During fiscal 2013, the Lottery posted its second highest profit level, hauling in $952 million on record sales of $4.8 billion. From July 1, 2012 to June 30, sales topped the previous record of $4.723 billion set in fiscal 2012, when the Lottery generated $983.4 million in profits.
“It has always been about cause and effect. Invest the money and increase the profit,” Grossman said. “We have always thought the way you do that is promote individual games, and particularly, create energy and excitement around the holiday time of the year.”
Former state Treasurer Timothy Cahill was charged under a 2009 law that criminalized actions that had previously been considered a civil ethics infraction.
He was accused of conspiracy to use the State Lottery as a marketing arm of his 2010 gubernatorial campaign. During his trial, Cahill argued his deployment of Lottery ads were designed to boost the Lottery, in the face of attacks on his management of it from the Republican Governors Association, and executed in his role as chief overseer of the agency. A former Democrat running as an independent, Cahill came in a distant third to Gov.

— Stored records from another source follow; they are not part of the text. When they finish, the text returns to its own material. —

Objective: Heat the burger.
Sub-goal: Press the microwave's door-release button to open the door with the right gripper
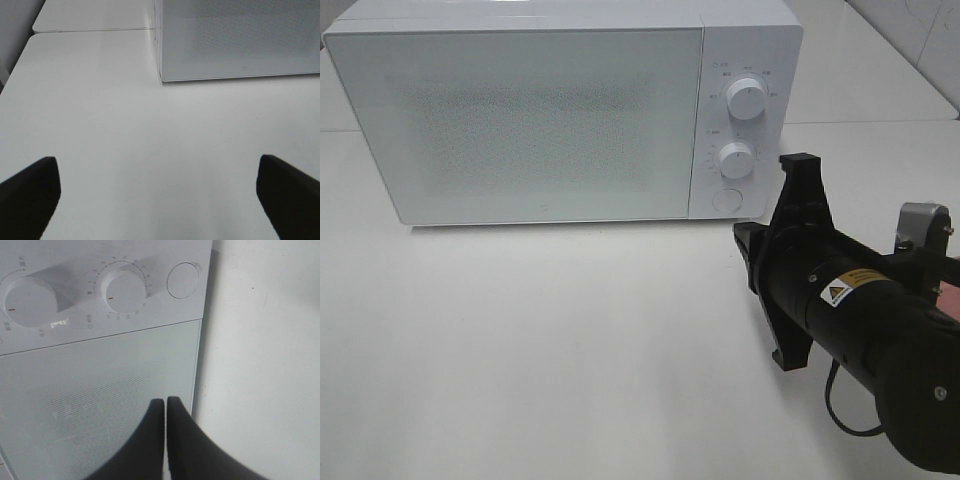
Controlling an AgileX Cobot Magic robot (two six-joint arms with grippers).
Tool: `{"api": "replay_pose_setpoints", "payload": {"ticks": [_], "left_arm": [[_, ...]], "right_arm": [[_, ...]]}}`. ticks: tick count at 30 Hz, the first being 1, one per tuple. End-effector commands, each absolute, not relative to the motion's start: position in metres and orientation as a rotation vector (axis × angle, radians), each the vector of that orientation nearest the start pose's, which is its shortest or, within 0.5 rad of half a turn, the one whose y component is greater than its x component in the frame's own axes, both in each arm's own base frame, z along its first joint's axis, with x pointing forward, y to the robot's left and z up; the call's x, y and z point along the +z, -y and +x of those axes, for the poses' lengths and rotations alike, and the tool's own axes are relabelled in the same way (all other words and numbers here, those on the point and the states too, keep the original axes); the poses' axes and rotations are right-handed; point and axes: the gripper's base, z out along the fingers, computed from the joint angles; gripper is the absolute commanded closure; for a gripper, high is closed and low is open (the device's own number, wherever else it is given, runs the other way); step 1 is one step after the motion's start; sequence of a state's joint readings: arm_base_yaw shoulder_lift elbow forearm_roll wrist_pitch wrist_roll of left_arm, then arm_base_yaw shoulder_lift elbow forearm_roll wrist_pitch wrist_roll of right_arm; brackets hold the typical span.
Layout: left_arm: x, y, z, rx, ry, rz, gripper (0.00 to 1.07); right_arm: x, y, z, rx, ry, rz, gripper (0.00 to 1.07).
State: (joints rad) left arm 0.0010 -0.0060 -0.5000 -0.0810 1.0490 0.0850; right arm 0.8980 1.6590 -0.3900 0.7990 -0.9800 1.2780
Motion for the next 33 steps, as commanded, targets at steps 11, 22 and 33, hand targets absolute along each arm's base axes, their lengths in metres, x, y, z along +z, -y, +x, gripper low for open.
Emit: {"api": "replay_pose_setpoints", "payload": {"ticks": [11,22,33], "left_arm": [[0.278,0.007,-0.008,-0.052,-1.991,0.088,0.07],[0.278,0.007,-0.008,-0.052,-1.991,0.088,0.07],[0.278,0.007,-0.008,-0.052,-1.991,0.088,0.07]], "right_arm": [[0.136,-0.162,0.202,1.079,-1.642,1.306,1.07],[0.13,-0.167,0.236,1.072,-1.639,1.281,1.07],[0.116,-0.162,0.272,1.021,-1.657,1.302,1.07]]}}
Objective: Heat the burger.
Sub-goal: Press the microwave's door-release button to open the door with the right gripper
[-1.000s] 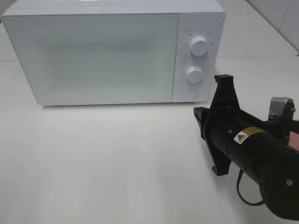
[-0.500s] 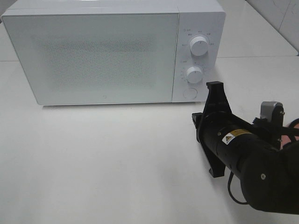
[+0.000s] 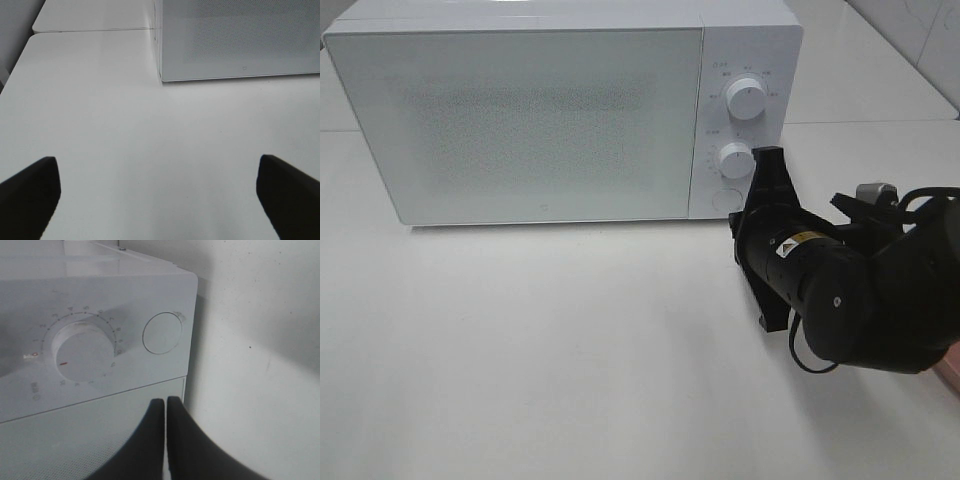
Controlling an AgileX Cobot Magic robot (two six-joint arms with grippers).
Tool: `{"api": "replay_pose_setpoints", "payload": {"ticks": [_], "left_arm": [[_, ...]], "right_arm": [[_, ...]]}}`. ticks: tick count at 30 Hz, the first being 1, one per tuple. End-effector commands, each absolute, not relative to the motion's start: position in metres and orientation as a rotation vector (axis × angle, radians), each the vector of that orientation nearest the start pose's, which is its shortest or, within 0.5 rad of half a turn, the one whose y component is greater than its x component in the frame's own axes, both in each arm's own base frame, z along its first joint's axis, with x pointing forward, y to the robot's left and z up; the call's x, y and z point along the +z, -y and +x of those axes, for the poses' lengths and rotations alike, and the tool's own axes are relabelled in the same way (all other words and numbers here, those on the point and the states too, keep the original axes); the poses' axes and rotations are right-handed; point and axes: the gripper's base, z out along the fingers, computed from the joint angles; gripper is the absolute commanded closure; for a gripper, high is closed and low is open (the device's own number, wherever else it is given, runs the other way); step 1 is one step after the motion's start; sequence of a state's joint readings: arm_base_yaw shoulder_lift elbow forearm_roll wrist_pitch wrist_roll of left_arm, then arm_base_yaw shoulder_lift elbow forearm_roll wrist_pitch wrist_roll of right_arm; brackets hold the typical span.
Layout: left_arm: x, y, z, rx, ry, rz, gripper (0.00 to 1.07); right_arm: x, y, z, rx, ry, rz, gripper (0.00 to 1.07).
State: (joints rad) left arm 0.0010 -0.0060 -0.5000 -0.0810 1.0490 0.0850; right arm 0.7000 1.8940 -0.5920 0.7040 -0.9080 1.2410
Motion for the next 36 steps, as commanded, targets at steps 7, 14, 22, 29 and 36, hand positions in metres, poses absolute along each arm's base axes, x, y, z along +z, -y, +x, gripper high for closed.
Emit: {"api": "replay_pose_setpoints", "payload": {"ticks": [7,14,22,29,36], "left_arm": [[0.278,0.007,-0.008,-0.052,-1.991,0.088,0.07],[0.278,0.007,-0.008,-0.052,-1.991,0.088,0.07],[0.278,0.007,-0.008,-0.052,-1.991,0.088,0.07],[0.278,0.007,-0.008,-0.052,-1.991,0.088,0.07],[0.278,0.007,-0.008,-0.052,-1.991,0.088,0.07]], "right_arm": [[0.109,-0.159,0.29,1.003,-1.667,1.31,1.07],[0.101,-0.155,0.31,1.001,-1.641,1.355,1.07],[0.095,-0.16,0.324,1.016,-1.626,1.394,1.07],[0.093,-0.162,0.334,1.021,-1.599,1.404,1.07],[0.092,-0.159,0.349,1.015,-1.572,1.401,1.07]]}}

Deval Patrick and Republican Charlie Baker.
After his trial ended with a hung jury, Attorney General Martha Coakley and Cahill reached a deal that allowed him to avoid a second trial with a $100,000 civil fine, and to be put under “pretrial” probation.
In the agreement, Cahill agreed to a chain of events, laying out facts that for the most part the prosecutors and defense attorneys did not dispute. Starting on Sept. 29, 2010, the Lottery’s self-promotional ads were “directly overlapping in content, timing and media markets with Cahill’s gubernatorial campaign TV ads, some of which promoted his association with, and good management of the Lottery.”
The agreed-upon facts stopped short of the criminal conspiracy prosecutors attempted to lay out involving the self-promotional Lottery ads nicknamed “permission” ads.
When asked if the Cahill case weighed into the Lottery’s advertising strategy, Grossman said, “We never intended to run ads in any other way other than promoting individual products, individual games, and seasonal purchases around the holiday time. That was always our intent.”
The treasurer has taken other steps to lower his personal profile, removing his picture and name from unclaimed property brochures at the State Treasury.
In his campaign for governor, Grossman said he is traveling around the state as much as he can to build relationships.
“As I said to somebody the other day, I said the two words I would like people to use about me, ‘He’s everywhere,’ And we are doing our best,” Grossman said.
Along with Grossman, Democrats vying for the Corner Office include Juliette Kayyem, a former Patrick administration official, former Obama administration official Donald Berwick, and Wellesley executive Joseph Avellone. State Sen. Daniel Wolf, D-Harwich, suspended his gubernatorial campaign last week in light of a state Ethics Commission opinion regarding a conflict of interest with his state Senate seat due to his ownership stake in Cape Air — the company he founded 25 years ago.